Exercise directions = Every line below should be copied exactly; drop the pictures.
========================================
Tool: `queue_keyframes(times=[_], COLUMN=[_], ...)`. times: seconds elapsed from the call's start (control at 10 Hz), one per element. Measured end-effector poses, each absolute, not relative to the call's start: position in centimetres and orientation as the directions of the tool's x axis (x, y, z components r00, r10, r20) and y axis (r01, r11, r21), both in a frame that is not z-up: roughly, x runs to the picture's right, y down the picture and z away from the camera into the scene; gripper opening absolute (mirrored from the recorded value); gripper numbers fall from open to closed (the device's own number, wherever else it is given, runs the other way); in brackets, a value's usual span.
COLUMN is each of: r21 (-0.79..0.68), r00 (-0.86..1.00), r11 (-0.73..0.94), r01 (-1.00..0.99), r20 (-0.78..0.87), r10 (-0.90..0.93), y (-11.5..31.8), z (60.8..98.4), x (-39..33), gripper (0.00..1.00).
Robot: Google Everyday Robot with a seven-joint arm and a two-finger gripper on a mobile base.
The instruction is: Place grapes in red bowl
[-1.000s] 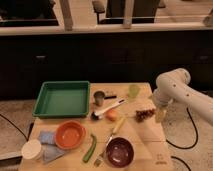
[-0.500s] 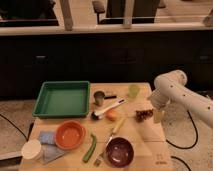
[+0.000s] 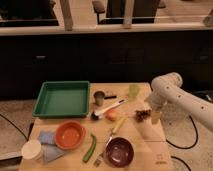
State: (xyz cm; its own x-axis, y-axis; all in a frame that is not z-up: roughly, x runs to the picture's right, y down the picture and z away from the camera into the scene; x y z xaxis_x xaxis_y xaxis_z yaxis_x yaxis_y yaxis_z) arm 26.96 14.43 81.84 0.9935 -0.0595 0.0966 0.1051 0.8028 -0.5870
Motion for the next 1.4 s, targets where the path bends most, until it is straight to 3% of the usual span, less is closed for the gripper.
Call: queue_keyframes(times=[1.4], r21=[-0.616], r00=[0.990], r11=[0.780], r01=[0.113], r20=[0.141], r10=[-0.033], y=[17.8], z=[85.1], x=[26.2], gripper=[0.80])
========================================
Task answer =
Tool: `queue_keyframes(times=[_], COLUMN=[_], ...)`. times: seconds elapsed from the call's start (control at 10 Hz), one per element. Measured end-effector poses, each absolute, not relative to the call's start: position in centimetres and orientation as the directions of the tool's x axis (x, y, z components r00, r10, r20) and y axis (r01, r11, r21), both in a frame that is not z-up: roughly, x runs to the picture's right, y down the picture and z away from the camera into the scene; gripper opening absolute (mirrored from the recorded value); gripper numbers fall from open to closed (the device's own number, wherever else it is given, runs the other way); in brackets, a value's usual span.
COLUMN is each of: r21 (-0.79..0.68), r00 (-0.86..1.00), r11 (-0.73..0.94), r01 (-1.00..0.99), r20 (-0.78..0.87), r10 (-0.90..0.93), y (-11.5..31.8), z (60.8..98.4), x (-39..33), gripper (0.00..1.00).
Robot: Google Everyday Robot with a seven-joint arm and a two-finger gripper on a mobile base.
The instruction is: Place grapes in red bowl
[-1.000s] 
[-0.500s] 
[+0.000s] 
State: (xyz cm; its own x-axis, y-axis; all in a frame that is not z-up: roughly, x runs to the picture's right, y down the picture and z away from the camera into the scene; x y z xaxis_x xaxis_y xaxis_z yaxis_x yaxis_y yaxis_z) arm 26.96 14.43 81.84 0.9935 -0.0595 0.0966 0.1051 0.8028 -0.5870
Motion for the next 1.4 s, targets where the path bends most, until it is straight to 3% of the usual span, less is closed for the gripper.
Call: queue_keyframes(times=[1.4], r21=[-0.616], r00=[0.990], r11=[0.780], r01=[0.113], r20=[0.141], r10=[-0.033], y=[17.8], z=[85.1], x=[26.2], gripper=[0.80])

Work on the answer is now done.